At home I would open cupboards and reach inside, moving aside towels and blankets and cramming my small frame into the space. I would close the door on myself and hold my breath and be delighted that I could never, ever be there again. Because why would I? There was a sense of adventure behind it – I was going somewhere different and new, even if it were just a space in my bedroom that was normally all bookshelf. By moving it aside and standing on that patch of stain-free carpet, I was in uncharted territory. I became ponderous – contemplating the ideas of space and eternity.
When I started to lose my baby teeth, my tongue would perpetually be in that now-empty spot, feeling over the tender gum knowing that a new tooth would grow, and I would be left with just the memory of the emptiness. As the adult tooth slowly broke the layer of flesh and pushed its way into its spot, I would become overwhelmed with a strange sadness – my tongue could never be there again.
When we moved from one home to the next, I made my rounds of moving throughout the packed up building, standing in places that were previously unstandable. I stood square in the middle of my parents’ bedroom where there had always been their bed, where our hand-me-down floral sofa sat lumped in the living room, and in the circular rust stain where the underutilized patio table had been.
We drove a whole of two miles to our new house, our much bigger house, and began making it our own.

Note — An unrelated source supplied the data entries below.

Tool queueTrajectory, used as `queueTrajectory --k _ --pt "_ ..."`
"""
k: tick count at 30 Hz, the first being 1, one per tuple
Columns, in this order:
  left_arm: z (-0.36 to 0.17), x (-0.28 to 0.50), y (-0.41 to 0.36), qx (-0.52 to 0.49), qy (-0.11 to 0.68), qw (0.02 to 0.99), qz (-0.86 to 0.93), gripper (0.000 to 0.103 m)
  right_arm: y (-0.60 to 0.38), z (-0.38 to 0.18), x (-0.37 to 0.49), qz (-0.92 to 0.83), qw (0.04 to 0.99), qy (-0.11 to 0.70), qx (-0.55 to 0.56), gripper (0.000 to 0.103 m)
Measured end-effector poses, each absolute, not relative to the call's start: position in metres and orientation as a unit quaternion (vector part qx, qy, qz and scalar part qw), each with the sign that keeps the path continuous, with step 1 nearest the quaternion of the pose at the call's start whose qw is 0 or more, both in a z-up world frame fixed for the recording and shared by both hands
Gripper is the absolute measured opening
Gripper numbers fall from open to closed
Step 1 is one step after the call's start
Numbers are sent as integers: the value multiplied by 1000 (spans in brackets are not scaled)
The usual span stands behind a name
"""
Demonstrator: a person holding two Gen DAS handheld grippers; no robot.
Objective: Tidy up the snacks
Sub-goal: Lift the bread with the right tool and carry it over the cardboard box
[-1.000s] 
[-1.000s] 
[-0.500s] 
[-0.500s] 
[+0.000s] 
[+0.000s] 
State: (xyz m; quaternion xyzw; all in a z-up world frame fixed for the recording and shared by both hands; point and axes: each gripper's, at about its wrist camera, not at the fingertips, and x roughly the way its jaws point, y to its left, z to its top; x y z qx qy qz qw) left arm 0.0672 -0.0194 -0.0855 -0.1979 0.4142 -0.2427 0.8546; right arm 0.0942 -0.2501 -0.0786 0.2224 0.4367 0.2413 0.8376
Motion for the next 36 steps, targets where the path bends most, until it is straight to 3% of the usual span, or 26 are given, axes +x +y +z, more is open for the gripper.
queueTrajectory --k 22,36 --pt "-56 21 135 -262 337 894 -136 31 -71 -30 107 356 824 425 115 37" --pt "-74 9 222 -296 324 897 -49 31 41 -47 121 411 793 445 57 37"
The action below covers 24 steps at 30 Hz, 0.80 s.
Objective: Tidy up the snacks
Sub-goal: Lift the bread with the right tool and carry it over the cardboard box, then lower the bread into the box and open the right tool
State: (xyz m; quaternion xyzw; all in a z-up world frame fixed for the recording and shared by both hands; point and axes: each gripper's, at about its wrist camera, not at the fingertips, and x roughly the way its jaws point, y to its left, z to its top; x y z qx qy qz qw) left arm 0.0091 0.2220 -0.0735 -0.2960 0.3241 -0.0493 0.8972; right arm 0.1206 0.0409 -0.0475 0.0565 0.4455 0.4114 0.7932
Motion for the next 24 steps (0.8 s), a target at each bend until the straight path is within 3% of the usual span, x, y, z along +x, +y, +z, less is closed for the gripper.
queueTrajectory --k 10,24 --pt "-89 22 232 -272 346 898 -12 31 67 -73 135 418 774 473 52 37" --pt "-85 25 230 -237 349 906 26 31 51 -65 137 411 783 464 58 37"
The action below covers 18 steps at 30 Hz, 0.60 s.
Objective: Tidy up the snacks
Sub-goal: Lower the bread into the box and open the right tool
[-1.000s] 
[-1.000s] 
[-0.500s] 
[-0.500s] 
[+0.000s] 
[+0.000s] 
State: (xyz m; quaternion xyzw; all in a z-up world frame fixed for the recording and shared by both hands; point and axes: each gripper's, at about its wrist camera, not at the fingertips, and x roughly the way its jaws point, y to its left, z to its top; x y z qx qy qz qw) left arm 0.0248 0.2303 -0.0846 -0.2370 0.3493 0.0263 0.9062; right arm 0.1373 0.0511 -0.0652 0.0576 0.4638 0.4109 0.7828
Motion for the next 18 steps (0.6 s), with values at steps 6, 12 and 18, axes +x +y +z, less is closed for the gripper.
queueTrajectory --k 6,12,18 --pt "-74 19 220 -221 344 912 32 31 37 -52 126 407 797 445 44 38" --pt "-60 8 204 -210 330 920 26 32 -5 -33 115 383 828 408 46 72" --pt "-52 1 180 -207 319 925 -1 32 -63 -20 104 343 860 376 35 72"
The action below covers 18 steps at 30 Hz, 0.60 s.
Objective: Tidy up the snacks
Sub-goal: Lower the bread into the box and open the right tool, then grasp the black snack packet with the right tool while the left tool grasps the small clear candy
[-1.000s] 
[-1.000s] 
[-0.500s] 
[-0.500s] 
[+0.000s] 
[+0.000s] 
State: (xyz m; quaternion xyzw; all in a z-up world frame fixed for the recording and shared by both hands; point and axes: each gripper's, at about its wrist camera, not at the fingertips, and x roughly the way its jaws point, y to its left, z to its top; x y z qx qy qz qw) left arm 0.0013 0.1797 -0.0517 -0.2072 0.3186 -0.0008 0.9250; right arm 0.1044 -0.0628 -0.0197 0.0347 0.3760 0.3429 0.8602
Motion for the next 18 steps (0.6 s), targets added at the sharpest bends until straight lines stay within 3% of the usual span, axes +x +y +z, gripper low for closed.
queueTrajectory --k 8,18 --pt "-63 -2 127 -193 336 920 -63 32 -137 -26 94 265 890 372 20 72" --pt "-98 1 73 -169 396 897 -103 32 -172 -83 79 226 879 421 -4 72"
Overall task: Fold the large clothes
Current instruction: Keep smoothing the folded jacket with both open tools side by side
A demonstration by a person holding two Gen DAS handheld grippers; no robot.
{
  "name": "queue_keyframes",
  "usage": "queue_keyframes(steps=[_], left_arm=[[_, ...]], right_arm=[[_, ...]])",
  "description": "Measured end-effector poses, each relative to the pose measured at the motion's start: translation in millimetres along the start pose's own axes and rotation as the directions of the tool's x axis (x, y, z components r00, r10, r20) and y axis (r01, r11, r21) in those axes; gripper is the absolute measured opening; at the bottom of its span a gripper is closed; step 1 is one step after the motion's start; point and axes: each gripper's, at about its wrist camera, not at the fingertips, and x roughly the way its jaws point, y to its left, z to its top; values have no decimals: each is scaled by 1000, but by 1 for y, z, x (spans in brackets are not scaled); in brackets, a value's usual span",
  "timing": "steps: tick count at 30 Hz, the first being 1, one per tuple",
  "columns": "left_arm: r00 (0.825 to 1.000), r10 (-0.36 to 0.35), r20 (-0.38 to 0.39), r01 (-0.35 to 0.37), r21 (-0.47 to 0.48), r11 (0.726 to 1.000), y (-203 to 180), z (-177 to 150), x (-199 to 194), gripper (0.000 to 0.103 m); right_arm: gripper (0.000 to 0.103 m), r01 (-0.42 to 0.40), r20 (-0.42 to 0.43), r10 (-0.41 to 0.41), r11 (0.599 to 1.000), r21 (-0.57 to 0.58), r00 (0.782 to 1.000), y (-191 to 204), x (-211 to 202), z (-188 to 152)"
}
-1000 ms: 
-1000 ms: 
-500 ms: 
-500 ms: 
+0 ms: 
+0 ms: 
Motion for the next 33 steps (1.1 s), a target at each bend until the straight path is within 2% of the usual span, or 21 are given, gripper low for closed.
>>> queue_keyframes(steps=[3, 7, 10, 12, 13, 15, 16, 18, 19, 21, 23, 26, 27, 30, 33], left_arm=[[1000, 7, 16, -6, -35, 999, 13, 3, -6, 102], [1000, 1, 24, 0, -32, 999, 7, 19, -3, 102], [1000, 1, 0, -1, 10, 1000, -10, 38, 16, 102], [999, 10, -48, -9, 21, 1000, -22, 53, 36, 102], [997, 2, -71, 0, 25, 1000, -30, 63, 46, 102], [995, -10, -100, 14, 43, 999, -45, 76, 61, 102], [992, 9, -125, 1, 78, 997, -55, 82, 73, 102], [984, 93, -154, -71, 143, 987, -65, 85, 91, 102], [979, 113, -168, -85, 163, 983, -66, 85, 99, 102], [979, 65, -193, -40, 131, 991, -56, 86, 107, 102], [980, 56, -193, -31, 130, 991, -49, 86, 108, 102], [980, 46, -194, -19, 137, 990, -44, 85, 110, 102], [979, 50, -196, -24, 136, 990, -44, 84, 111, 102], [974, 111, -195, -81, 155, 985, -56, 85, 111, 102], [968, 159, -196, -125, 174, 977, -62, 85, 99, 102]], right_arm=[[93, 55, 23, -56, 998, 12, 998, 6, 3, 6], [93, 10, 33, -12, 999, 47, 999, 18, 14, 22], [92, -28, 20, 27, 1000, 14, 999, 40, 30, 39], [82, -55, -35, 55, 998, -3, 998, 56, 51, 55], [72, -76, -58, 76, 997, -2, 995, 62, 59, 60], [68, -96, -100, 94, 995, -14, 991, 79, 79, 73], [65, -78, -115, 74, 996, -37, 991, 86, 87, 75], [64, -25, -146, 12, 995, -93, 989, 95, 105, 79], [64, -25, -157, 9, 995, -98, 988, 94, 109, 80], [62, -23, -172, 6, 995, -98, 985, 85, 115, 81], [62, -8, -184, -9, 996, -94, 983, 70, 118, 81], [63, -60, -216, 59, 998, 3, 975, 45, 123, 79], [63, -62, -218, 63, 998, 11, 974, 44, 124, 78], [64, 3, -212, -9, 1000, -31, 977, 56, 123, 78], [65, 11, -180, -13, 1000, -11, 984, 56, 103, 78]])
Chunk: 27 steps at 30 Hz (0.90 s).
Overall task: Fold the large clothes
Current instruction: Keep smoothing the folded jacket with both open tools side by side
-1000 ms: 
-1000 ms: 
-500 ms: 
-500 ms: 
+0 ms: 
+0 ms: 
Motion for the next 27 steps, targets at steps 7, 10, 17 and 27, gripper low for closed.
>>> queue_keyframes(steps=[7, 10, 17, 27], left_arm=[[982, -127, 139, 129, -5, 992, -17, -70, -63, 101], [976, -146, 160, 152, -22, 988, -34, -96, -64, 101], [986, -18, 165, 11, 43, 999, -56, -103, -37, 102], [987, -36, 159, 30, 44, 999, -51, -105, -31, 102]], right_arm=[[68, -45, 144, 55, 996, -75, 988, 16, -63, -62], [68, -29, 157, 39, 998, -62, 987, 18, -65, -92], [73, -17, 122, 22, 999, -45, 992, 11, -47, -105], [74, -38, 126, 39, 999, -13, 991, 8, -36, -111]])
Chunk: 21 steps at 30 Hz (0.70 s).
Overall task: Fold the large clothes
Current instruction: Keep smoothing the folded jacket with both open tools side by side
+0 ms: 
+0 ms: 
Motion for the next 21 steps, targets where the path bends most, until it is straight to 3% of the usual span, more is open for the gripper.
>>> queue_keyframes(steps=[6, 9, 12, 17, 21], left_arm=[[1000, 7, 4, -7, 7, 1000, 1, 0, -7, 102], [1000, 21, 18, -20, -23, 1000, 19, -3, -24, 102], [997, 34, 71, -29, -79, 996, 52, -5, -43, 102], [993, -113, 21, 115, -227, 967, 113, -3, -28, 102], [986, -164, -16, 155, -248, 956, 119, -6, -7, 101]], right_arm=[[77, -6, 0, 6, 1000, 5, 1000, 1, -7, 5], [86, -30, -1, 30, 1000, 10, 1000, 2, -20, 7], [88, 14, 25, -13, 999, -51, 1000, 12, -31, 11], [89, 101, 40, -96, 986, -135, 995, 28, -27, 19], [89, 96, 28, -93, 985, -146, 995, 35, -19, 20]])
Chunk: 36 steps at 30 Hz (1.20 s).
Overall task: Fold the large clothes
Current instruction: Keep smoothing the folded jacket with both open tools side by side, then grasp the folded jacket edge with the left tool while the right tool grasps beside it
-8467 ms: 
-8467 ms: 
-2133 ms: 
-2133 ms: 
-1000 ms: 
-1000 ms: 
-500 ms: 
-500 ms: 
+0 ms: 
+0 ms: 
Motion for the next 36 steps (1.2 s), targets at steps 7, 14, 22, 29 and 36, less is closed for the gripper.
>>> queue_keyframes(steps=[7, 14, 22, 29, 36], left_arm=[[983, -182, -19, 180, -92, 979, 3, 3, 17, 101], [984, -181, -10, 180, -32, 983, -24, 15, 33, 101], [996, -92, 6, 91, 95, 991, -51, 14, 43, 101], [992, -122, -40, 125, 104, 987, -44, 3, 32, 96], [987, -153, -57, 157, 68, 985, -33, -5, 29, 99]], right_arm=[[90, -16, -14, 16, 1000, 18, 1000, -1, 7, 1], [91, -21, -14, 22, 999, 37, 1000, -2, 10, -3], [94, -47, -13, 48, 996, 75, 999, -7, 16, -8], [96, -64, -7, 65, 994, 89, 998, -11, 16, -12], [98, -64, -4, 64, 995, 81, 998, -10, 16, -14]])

When all my boxes were in my room, I wandered the large spaces. The floors were freshly carpeted and tiled, and the walls repainted. Sound echoed in the empty space as if no one really lived there, and I remembered what it had been like when the previous owner still had his things throughout. Old shag carpet and large, yellow lamps. I went back to the hallway, too wide for me to reach side to side with my arms outstretched, and I crammed myself against the wall. I would never be there again.
When I got older, I learned about space and our place among the stars. Our Earth had been screaming through the solar system, round and round the sun, for so long that the numbers used to describe the span of time seemed like made up nonsense words. As it would come around, moving in a perfect ellipse, it would never quite return to the same spot as it had been, because our Sun was moving, too, slowly around the apex of the galaxy. And even the galaxy was slowly moving outward, carried by the sigh of our expanding universe.
I could never, ever be in the same space, even if I wanted to. It would always be different, always far removed from the origin. And that thought made me feel small and silly, foolish for playing my little game with myself of avoiding the same sacred spots.
But when I pass that place in the hallway, I make note of that small spot near the wall, relishing the notion that I will never be there again.